Adapted from Norman Springer’s book Riot Squad, this is an early Lon Chaney Jr. role. Directed by Ray Kirkwood and Jack Nelson, this stars Chaney as John Arthur “Silk” Lennox, a nightclub owner who plays both sides as he’s very sure of himself. But he didn’t count on Jimmy Lambert (Dean Benton) and Nola Travers (Marie Burton), who perform at his club, for trying to blackmail him for a heist. 

This is an hour-long, mostly musical, so if you get a Mill Creek set and expected a Legend of Horror or, at the very least, a gangster movie, you don’t really get that. But anyway, a chance to see Lon Jr. without makeup years before he became well-known.

You can watch this on YouTube.

MILL CREEK LEGENDS OF HORROR: Number Seventeen (1932)

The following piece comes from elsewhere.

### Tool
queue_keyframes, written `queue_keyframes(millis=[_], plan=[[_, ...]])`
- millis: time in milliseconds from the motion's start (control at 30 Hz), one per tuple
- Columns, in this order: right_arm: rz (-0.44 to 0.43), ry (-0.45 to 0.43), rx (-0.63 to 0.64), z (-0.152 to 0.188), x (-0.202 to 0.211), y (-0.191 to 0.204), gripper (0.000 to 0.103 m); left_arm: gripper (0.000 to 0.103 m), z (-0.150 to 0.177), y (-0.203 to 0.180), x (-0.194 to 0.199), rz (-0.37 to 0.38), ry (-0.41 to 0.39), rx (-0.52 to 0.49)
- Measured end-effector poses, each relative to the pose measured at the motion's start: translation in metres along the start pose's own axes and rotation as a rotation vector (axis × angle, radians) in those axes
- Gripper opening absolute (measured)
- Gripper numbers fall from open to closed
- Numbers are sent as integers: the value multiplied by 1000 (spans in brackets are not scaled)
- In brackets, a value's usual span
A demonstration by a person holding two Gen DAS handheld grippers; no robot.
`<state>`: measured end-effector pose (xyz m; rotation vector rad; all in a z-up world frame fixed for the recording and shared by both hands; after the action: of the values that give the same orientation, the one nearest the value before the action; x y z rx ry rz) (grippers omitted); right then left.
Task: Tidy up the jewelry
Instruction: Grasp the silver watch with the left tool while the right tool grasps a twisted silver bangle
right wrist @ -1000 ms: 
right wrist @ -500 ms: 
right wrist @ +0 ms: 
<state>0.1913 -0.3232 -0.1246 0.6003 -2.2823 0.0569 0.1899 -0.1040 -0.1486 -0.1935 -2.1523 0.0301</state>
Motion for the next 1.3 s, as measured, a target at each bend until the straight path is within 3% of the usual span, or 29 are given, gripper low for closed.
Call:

Based on the stage play by Joseph Jefferson Farjeon, this begins with Detective Barton (John Stuart) encountering an unhoused man, Ben (Leon M. Lion), as well as a dead body. As people continue to arrive at the house — one falls from the ceiling — the dead body disappears. In fact, it may still be alive. There are also three thieves — Brant (Donald Calthrop), Nora (Anne Grey) and Henry Doyle (Barry Jones) — a man named Sheldrake (Garry Marsh) and a necklace hidden in a bathroom.

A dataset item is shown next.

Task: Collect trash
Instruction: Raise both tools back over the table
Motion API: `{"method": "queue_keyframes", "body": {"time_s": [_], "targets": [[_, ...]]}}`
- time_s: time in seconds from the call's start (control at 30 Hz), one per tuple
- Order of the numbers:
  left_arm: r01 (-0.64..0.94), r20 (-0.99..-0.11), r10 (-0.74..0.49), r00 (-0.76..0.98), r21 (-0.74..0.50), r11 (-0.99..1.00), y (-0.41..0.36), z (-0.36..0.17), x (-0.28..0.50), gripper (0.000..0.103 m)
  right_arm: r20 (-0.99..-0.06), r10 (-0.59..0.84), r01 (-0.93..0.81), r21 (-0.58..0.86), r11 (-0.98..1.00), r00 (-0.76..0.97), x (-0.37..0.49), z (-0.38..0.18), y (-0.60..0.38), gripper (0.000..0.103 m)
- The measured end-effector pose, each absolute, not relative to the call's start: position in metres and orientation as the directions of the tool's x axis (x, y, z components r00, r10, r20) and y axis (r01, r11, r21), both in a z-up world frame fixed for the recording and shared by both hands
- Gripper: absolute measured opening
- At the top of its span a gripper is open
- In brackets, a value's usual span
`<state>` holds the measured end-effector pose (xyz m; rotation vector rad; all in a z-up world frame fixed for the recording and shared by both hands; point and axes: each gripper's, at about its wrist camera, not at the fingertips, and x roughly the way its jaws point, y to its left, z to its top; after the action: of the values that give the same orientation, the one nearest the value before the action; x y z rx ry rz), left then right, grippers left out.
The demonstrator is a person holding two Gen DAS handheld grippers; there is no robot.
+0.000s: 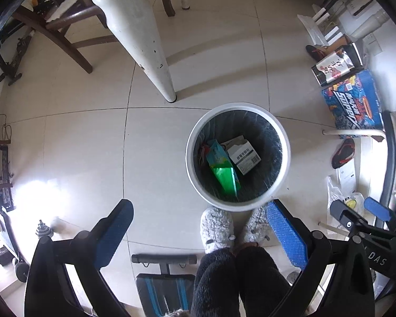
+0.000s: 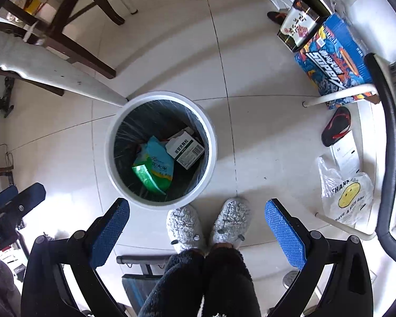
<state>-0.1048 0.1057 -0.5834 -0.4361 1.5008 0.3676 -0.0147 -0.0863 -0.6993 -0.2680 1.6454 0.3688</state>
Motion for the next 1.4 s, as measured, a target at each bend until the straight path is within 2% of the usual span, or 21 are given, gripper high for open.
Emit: {"method": "queue_keyframes", "body": {"time_s": [0.5, 0.67, 0.8, 1.0, 1.13, 1.27, 1.4], "targets": [[-0.485, -0.994, -0.045, 0.095, -0.085, 0.871, 0.096, -0.43, -0.14, 0.103, -0.992, 0.096, -0.379, 0.122, 0.917, -0.086, -0.024, -0.529, -0.098, 0.103], [-0.486, -0.992, 0.016, 0.126, -0.048, 0.873, 0.103, -0.366, -0.143, 0.103, -0.987, 0.134, -0.373, 0.156, 0.914, -0.086, -0.023, -0.462, -0.097, 0.103], [-0.487, -0.974, 0.074, 0.214, -0.04, 0.872, 0.112, -0.315, -0.129, 0.103, -0.978, 0.196, -0.349, 0.206, 0.914, -0.066, -0.011, -0.402, -0.094, 0.103], [-0.472, -0.926, 0.192, 0.324, 0.017, 0.881, 0.124, -0.254, -0.075, 0.103, -0.957, 0.289, -0.296, 0.268, 0.917, 0.029, 0.043, -0.321, -0.095, 0.103], [-0.383, -0.897, 0.218, 0.384, 0.06, 0.922, 0.115, -0.228, -0.009, 0.103, -0.954, 0.285, -0.268, 0.253, 0.93, 0.088, 0.097, -0.288, -0.103, 0.103], [-0.268, -0.883, 0.233, 0.407, 0.128, 0.955, 0.093, -0.219, 0.065, 0.103, -0.971, 0.217, -0.237, 0.189, 0.953, 0.099, 0.159, -0.285, -0.12, 0.103], [-0.124, -0.906, 0.185, 0.381, 0.148, 0.981, 0.066, -0.234, 0.155, 0.103, -0.983, 0.171, -0.17, 0.157, 0.973, 0.071, 0.229, -0.308, -0.15, 0.103]]}}
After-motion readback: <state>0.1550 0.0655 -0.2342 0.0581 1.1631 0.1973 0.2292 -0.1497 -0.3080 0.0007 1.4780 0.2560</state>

There’s also a train chase right onto a ferry, which is some significant action. However, this sadly wasn’t a box-office success. Hitchcock said it was a disaster; he was in a strange phase of his career, remaking stage plays that never seemed to work. Those miniatures of the chase are good, however, and it’s an hour or so long. Not a lot to invest, and you get to see a master early in his career.

You can watch this on Tubi.

88 FILMS BLU RAY RELEASE: Eleven Days Eleven Nights 2 (1991)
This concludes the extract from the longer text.